Is There A Link Between Heart Disease And Gum Disease?
Moise Devarieux MD, Ph.D. from Columbia University’s Mailroom School of Public Health did a study with 657 people. He studied the blood levels and bacteria found in the mouth. People who had higher blood levels of disease-causing bacteria in the mouth were more likely to have clogging of the carotid arteries in the neck which can lead to heart disease and strokes. This study was published in the Journal of the American Heart Association.
Hardening of the arteries, a condition known as Atherosclerosis happens as deposits fats and other particles that are in your bloodstream start to stick to the walls of the arteries. As this condition progresses and builds up, it causes the arteries to narrow and plug up like a clogged drain. Depending on the area of the blockage, this situation can bring on a heart attack or stroke because it impedes blood flow.

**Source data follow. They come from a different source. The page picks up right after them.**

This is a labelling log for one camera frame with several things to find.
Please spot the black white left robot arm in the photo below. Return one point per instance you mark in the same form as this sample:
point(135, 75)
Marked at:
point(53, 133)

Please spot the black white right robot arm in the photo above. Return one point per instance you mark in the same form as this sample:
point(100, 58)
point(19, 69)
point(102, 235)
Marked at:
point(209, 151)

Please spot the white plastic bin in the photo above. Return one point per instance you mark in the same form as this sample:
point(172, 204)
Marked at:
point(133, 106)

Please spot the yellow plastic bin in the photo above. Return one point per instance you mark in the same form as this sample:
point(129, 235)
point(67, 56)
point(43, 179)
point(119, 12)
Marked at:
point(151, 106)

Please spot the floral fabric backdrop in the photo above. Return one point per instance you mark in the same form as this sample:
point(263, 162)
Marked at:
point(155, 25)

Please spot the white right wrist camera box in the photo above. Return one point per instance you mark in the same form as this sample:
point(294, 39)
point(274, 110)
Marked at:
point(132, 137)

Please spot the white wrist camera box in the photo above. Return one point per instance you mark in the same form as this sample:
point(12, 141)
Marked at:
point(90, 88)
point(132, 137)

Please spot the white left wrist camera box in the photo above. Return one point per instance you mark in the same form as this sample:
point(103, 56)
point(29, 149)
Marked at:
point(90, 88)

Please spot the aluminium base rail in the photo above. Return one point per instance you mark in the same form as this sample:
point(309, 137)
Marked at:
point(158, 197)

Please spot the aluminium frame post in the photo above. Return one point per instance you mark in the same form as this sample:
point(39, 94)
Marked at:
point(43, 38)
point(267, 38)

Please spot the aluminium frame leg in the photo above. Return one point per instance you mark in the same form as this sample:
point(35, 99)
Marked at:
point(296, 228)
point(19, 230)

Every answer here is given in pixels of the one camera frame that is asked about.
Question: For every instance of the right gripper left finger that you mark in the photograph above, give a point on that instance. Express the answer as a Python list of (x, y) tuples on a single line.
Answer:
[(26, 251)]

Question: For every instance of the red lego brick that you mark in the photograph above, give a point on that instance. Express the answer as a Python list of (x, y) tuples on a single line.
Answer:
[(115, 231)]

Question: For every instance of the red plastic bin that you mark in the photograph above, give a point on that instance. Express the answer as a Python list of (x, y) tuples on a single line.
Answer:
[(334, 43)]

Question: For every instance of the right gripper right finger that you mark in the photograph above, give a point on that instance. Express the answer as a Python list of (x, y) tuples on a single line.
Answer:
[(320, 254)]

So the question is often asked, what does the hardening of the arteries have to do with gum disease. The theory states bacteria from the mouth enter the bloodstream through the gums. That same bacteria have been found in the hardened arteries and that bacteria find the way to the fats in the bloodstream and sticks on to it. This directly contributes to blocked arteries.
Our bodies are amazing points of study. One of the natural responses to infection in the body is inflammation of swelling. The theory here is when oral bacteria move through the body it triggers a response that causes the blood cells to swell which also causes the arteries to narrow increasing the risk of clots.

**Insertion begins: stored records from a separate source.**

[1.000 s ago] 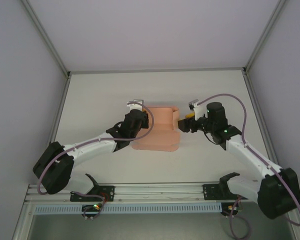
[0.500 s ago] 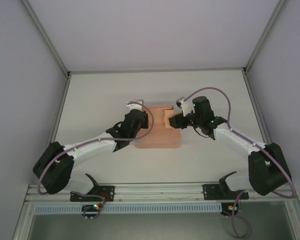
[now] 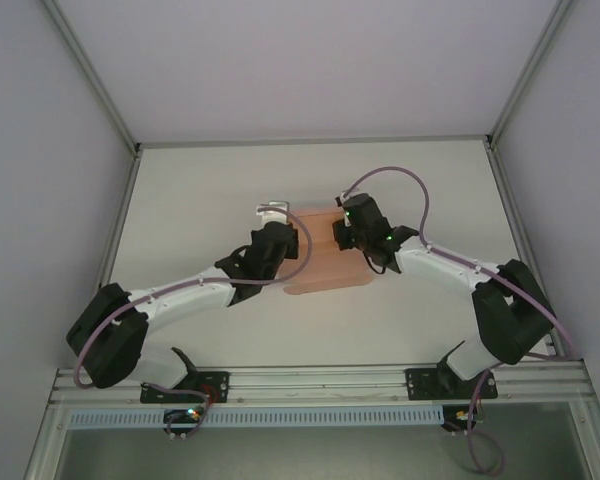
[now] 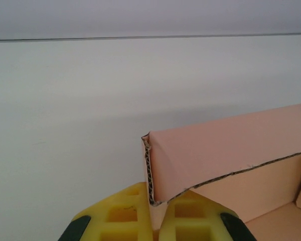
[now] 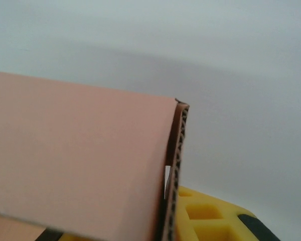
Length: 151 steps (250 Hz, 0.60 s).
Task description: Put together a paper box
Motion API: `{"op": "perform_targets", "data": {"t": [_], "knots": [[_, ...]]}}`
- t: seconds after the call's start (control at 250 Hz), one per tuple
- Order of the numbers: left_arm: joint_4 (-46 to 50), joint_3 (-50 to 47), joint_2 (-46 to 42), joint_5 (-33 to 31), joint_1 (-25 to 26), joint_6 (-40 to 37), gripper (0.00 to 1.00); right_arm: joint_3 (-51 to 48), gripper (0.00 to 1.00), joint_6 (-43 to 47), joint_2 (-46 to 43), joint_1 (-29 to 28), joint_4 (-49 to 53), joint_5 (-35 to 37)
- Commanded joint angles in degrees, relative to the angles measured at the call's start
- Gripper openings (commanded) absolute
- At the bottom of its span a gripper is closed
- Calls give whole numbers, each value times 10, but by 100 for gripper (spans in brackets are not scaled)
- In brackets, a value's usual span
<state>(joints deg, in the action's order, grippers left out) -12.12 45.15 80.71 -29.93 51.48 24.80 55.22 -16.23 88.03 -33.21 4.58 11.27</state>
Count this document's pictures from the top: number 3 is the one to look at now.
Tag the pink paper box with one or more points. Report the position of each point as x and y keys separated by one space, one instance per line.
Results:
x=330 y=265

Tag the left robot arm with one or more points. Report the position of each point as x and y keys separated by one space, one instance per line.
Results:
x=190 y=297

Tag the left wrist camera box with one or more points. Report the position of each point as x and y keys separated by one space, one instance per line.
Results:
x=272 y=215

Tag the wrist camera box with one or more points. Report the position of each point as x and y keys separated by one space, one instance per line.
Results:
x=342 y=200
x=272 y=215

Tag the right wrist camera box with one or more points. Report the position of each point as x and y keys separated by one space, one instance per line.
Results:
x=342 y=200

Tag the aluminium frame crossbar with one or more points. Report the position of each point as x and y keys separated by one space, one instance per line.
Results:
x=310 y=141

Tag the aluminium mounting rail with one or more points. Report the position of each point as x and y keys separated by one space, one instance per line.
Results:
x=320 y=385

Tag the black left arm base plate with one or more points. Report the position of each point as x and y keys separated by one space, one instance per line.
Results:
x=215 y=387

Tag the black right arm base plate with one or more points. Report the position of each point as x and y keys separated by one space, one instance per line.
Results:
x=420 y=385

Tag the aluminium frame post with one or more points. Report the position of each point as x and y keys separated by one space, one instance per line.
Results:
x=530 y=70
x=95 y=85

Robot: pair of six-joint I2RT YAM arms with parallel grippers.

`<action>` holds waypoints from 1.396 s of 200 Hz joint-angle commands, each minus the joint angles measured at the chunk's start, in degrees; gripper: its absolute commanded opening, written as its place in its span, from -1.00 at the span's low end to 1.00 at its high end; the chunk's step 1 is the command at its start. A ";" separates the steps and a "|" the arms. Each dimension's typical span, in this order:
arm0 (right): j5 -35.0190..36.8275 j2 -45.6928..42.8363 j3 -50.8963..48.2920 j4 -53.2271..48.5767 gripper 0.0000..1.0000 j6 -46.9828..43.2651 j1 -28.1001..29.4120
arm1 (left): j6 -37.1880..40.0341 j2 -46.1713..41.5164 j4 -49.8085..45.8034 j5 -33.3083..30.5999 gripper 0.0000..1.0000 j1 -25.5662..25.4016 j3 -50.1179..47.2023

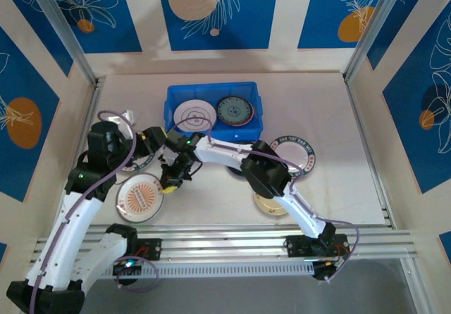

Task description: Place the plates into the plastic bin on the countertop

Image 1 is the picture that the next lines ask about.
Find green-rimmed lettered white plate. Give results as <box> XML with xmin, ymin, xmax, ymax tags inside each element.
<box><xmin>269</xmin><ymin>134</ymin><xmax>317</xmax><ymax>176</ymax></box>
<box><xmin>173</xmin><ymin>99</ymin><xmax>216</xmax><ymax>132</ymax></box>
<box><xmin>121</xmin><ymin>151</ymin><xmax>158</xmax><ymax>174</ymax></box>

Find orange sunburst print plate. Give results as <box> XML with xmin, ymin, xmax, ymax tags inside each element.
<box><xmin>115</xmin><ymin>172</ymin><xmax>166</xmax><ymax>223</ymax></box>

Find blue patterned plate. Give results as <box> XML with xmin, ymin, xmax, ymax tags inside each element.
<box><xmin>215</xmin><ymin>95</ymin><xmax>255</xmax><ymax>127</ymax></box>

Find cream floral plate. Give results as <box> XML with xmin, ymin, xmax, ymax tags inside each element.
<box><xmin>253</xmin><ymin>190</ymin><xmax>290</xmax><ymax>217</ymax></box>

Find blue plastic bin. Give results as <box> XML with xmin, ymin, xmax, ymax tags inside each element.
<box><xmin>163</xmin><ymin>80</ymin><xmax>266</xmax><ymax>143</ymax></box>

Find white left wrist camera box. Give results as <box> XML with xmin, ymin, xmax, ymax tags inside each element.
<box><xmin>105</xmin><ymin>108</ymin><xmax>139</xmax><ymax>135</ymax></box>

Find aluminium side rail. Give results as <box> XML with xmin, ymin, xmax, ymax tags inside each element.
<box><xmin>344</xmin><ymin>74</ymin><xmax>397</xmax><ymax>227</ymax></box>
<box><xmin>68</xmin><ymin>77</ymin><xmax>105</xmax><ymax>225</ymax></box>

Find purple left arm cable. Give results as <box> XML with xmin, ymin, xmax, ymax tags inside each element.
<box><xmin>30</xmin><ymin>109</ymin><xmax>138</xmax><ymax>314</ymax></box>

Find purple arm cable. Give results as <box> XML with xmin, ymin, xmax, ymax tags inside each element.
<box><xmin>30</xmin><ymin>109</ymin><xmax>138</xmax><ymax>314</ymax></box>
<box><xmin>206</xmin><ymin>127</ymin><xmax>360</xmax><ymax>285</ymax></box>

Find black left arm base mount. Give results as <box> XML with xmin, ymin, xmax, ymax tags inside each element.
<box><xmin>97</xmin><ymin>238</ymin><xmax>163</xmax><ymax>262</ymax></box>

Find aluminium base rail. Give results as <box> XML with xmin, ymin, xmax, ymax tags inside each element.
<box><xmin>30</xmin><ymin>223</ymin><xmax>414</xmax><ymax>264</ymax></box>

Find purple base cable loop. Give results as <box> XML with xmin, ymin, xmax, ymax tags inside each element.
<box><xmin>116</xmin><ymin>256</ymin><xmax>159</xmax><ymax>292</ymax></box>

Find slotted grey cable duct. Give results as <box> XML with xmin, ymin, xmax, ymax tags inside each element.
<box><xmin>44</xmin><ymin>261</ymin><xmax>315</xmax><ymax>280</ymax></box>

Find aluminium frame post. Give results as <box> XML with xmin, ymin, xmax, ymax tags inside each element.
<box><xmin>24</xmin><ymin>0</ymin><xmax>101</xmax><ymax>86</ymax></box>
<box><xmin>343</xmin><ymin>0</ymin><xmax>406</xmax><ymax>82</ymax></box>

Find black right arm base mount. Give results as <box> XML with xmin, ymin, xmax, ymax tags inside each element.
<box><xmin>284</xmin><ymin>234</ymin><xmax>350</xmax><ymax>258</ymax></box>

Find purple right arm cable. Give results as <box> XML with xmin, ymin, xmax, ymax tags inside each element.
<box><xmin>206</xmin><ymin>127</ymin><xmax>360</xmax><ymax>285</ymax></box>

Dr. Desvarieux Says, “ It is like the chicken and the egg, in our study, we know that people who had higher levels of the bacteria had more arteriosclerosis or atherosclerosis. But we can’t say whether one caused the other.”
Even if a periodontal disease does not cause heart disease, the connection is still very clear. Gum disease could very well be an early warning signal of heart disease. Heart disease is really hard to catch in its early stages because you can not feel the symptoms. You can not feel your arteries hardening but you can notice bleeding or painful gums.

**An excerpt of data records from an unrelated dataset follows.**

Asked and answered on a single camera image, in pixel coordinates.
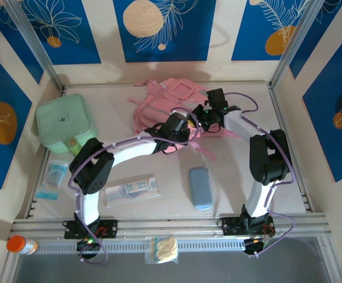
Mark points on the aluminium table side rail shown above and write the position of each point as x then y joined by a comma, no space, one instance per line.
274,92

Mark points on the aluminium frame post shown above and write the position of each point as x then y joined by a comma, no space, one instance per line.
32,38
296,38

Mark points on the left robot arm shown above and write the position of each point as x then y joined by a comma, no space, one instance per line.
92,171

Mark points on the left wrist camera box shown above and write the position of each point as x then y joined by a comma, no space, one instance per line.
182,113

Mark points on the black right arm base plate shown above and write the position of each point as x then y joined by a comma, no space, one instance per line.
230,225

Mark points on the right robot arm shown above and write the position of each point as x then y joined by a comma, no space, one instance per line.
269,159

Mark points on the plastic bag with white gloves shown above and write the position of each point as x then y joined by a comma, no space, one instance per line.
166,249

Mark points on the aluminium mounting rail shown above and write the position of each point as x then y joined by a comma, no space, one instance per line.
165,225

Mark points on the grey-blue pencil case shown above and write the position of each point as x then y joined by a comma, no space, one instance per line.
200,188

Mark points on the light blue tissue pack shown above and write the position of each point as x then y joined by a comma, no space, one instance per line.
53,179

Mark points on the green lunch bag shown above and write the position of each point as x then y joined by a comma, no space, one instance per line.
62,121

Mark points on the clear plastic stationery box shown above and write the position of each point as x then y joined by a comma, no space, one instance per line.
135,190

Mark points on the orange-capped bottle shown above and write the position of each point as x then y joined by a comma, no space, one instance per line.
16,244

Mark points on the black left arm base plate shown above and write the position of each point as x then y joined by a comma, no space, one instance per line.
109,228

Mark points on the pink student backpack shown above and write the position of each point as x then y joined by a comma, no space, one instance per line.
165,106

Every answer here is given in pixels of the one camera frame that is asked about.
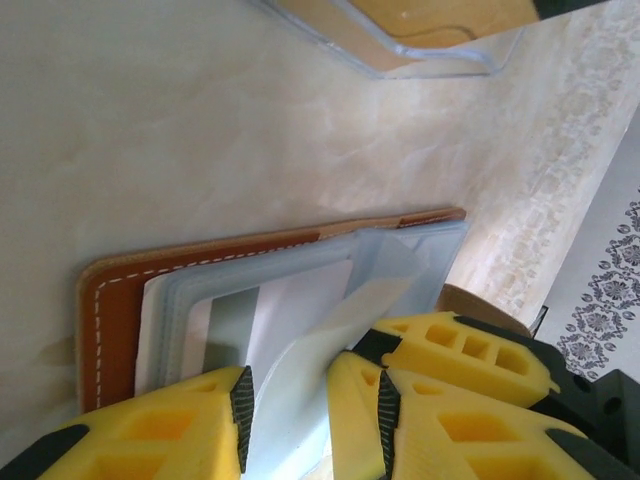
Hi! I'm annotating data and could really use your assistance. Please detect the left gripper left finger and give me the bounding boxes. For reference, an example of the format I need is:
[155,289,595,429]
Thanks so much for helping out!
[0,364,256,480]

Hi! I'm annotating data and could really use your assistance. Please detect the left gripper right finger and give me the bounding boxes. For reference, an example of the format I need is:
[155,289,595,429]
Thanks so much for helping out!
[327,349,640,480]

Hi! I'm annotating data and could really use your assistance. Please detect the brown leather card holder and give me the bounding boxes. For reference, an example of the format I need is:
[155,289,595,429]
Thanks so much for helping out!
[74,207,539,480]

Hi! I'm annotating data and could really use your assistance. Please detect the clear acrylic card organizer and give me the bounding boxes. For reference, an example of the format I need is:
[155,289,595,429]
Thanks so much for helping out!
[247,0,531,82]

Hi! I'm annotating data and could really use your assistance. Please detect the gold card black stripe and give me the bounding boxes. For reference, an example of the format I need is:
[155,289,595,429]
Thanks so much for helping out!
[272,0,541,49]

Clearing up periodontal disease is pretty easy to do and getting rid of any risk factors is important. If you are a person that has had any sort of heart condition then it would be wise to take antibiotics prior to any dental work. Antibiotics will go a long way in lowering the risk of bacteria in the mouth finding it’s way to tissues of the heart and causing infection.
Common sense will tell you that if you keep your mouth clean it is hard for the bacteria that cause periodontal disease to even get started. Good oral hygiene will not only keep your smile bright but regular use of your toothbrush and floss might also help you avoid some very serious health issues.